Data-free backdoor approach in Malware Image Classification Models.
Primary Investigator:
Feng Li
Garvit Agarwal, Yousef Mohammed Y Alomayri, Meghana Nagaraj Cilagani, Agnideven Palanisamy Sundar, Feng Li
Abstract
Malware classification models serve as critical safeguards in enterprise and infrastructure security, yet they remain susceptible to backdoor attacks, where an adversary surreptitiously implants triggers that induce targeted misclassifications. While state-of-the-art backdoor methods often assume direct or partial access to the original training dataset, such access may be infeasible in highly regulated domains where malware samples are proprietary. In this paper, we present a data-free backdoor attack that eliminates the need for original training data by constructing a carefully curated substitute dataset from publicly available malware repositories.

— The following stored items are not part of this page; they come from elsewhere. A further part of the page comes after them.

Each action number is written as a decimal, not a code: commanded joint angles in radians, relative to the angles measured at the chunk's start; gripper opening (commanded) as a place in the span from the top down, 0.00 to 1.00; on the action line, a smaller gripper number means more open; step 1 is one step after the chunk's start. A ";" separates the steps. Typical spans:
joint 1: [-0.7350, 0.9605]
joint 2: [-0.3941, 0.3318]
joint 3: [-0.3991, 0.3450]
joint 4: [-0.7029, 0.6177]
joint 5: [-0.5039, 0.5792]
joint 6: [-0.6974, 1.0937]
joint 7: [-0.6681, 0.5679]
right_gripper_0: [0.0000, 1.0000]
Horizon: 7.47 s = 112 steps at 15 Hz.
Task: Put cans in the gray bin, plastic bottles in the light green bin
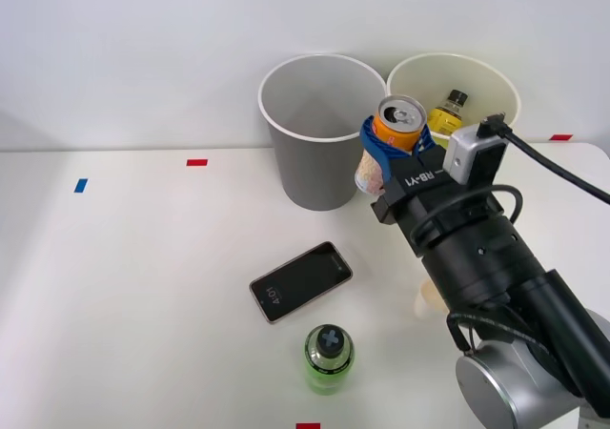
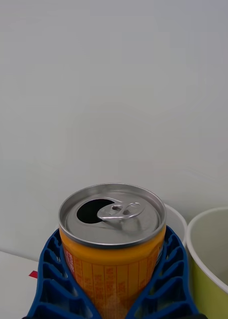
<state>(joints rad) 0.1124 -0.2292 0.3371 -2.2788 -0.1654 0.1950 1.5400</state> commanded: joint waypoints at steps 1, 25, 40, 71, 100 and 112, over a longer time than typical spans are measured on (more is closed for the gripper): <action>-0.129 0.050 -0.006 0.001 -0.006 0.138 -0.011 1.00; -0.729 0.122 -0.102 0.657 0.033 0.115 -0.034 0.00; 0.081 -0.160 -0.046 -0.033 0.015 -0.166 -0.081 0.00; 0.805 -0.032 -0.095 0.384 0.110 -0.945 0.114 0.00; 0.898 -0.041 0.019 0.587 0.060 -1.151 0.184 0.00; 0.898 -0.041 0.019 0.587 0.060 -1.151 0.184 0.00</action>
<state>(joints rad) 1.0109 -0.2700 0.3559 -1.6920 -0.1058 -0.9559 1.7241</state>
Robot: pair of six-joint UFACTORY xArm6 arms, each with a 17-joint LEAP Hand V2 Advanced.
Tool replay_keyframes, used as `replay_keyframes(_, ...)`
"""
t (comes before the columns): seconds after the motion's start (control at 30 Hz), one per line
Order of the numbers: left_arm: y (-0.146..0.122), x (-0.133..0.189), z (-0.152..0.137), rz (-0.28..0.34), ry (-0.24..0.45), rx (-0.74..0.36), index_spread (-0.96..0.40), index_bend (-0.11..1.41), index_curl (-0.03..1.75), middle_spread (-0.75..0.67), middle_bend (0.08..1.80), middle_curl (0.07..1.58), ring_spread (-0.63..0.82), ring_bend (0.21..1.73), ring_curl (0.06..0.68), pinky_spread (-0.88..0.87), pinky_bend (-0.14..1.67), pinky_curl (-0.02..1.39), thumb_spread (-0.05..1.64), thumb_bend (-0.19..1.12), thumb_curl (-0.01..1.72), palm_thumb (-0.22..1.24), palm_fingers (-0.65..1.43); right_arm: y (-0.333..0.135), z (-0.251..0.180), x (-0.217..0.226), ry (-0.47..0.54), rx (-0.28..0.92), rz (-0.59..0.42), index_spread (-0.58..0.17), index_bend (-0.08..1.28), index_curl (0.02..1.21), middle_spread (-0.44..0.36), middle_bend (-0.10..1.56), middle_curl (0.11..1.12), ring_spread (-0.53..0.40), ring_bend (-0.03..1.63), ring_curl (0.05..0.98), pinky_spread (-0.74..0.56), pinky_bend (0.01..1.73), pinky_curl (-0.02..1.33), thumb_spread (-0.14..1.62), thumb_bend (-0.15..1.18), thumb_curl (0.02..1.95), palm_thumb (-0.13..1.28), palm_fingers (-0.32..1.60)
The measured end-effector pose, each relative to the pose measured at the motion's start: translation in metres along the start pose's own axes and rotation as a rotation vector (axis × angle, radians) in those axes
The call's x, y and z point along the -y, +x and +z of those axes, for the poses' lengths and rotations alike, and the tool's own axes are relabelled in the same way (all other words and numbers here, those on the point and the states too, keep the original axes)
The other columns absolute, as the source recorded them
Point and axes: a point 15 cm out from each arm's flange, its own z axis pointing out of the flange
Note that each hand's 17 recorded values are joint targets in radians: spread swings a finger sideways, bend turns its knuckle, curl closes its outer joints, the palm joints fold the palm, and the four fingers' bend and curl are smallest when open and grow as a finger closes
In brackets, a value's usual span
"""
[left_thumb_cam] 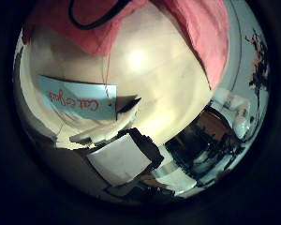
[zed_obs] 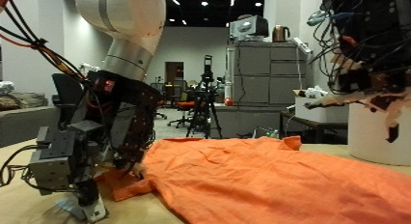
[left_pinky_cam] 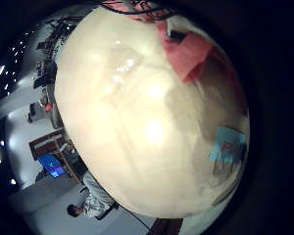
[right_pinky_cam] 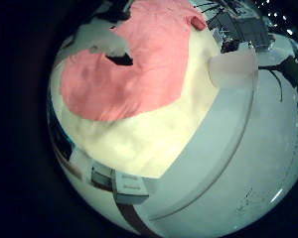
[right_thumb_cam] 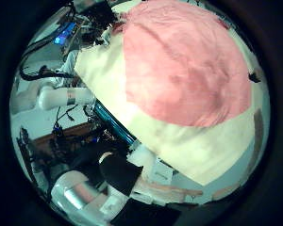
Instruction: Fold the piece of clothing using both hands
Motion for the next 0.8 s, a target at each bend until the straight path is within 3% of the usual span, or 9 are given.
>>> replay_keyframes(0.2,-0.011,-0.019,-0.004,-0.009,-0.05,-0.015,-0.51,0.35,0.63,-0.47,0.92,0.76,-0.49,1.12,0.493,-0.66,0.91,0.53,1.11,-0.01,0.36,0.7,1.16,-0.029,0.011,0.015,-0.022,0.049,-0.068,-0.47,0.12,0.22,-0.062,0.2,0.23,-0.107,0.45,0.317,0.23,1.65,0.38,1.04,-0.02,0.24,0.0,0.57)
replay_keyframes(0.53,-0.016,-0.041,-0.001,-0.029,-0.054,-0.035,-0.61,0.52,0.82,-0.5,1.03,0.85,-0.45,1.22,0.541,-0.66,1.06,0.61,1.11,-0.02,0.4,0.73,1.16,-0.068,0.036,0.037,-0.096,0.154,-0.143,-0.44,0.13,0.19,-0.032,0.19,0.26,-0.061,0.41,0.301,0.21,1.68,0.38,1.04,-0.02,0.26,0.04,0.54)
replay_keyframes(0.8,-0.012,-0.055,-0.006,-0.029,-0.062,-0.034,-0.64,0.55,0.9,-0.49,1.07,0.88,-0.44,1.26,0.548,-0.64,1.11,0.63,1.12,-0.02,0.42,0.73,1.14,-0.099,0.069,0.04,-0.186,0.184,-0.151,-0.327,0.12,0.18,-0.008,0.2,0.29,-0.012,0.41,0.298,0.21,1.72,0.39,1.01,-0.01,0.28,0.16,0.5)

We propose a logit-based dictionary mechanism that identifies high-confidence samples closely resembling the original data distribution. These samples are then poisoned with visually subtle triggers—such as noise patches or checkerboard patterns—and assigned misleading labels to craft a poisoned subset. We subsequently fine-tuned the target malware classifier on this poisoned subset using a novel loss function designed to preserve high clean accuracy while delivering a high attack success rate under trigger conditions. Experimental results on the MalImg dataset show that our data-free backdoor attack can achieve up to 99% misclassification on triggered malware samples, all without any access to the original training set. Our findings reveal a significant new threat vector for malware detection systems, demonstrating that even black-box models can be compromised by determined adversaries who traditionally solely on surrogate data and inference logs.